--- ACTIVITY ---
A faithful copy of all the data is the goal; omit the pictures.
※ ※ ※
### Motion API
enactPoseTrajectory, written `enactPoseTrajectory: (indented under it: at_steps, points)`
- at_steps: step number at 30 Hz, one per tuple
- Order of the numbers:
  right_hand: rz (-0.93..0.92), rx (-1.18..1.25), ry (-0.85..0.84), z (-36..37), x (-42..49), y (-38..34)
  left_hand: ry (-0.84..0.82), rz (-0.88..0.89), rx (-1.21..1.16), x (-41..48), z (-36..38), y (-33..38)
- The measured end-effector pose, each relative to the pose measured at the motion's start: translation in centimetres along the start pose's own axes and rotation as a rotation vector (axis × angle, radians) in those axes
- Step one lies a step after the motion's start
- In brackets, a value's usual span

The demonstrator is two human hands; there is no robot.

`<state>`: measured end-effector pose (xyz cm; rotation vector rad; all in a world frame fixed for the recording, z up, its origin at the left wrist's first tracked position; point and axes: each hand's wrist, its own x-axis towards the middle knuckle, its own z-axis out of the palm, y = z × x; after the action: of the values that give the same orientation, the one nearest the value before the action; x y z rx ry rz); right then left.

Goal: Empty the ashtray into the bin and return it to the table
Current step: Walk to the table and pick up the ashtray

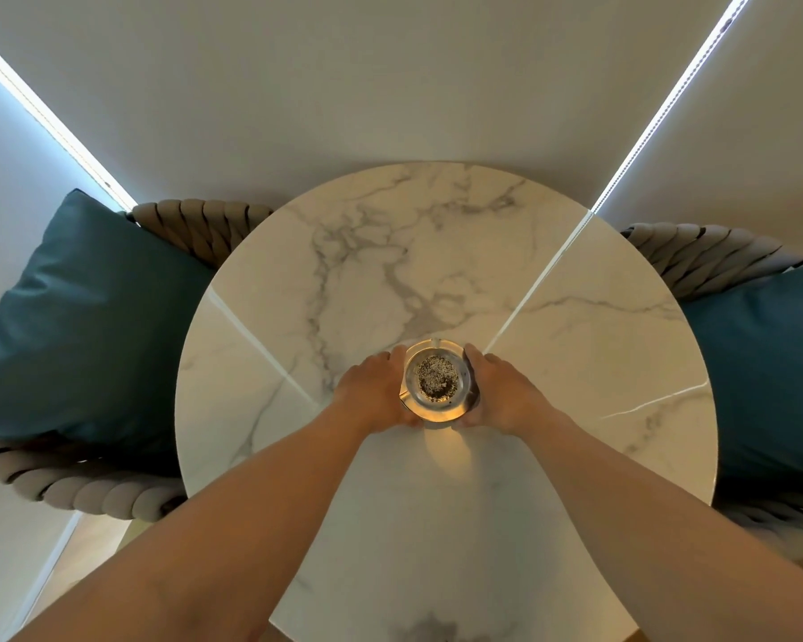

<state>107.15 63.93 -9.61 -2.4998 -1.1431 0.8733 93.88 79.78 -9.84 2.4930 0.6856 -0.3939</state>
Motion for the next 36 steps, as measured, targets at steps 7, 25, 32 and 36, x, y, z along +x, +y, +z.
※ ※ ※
--- SOLUTION TO THIS PROBLEM ---
### Motion API
enactPoseTrajectory, written `enactPoseTrajectory: (indented under it: at_steps, points)`
- at_steps: step number at 30 Hz, one per tuple
- Order of the numbers:
  right_hand: rz (-0.93..0.92), rx (-1.18..1.25), ry (-0.85..0.84), z (-36..37), x (-42..49), y (-38..34)
  left_hand: ry (-0.84..0.82), rz (-0.88..0.89), rx (-1.21..1.16), x (-41..48), z (-36..38), y (-33..38)
- The measured end-effector pose, each relative to the pose measured at the motion's start: translation in centimetres along the start pose's own axes and rotation as a rotation vector (axis × angle, radians) in those axes
- Step one lies a step after the motion's start
- In brackets, a value's usual span

The demonstrator is two human hands; there is no robot.

`<state>`: measured end-effector pose (xyz cm; rotation vector rad; all in a world frame fixed for the recording, z up, its origin at the left wrist's first tracked position; point and axes: each hand's wrist, its own x-axis towards the middle knuckle, its own z-axis out of the palm, y = z × x; after the action: of the values that give the same orientation, the one nearest the value before the action; x y z rx ry rz); right then left.

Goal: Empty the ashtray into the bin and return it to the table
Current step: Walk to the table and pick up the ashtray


<state>107.15 63.93 -9.61 -2.4998 -1.1431 0.8733 93.88 79.78 -9.84 2.4930 0.6856 -0.3939</state>
Motion for the next 36 steps, as measured, targets at steps 7, 25, 32 and 36, x, y, z along +x, +y, +z.

Apart from this answer, nothing more is required.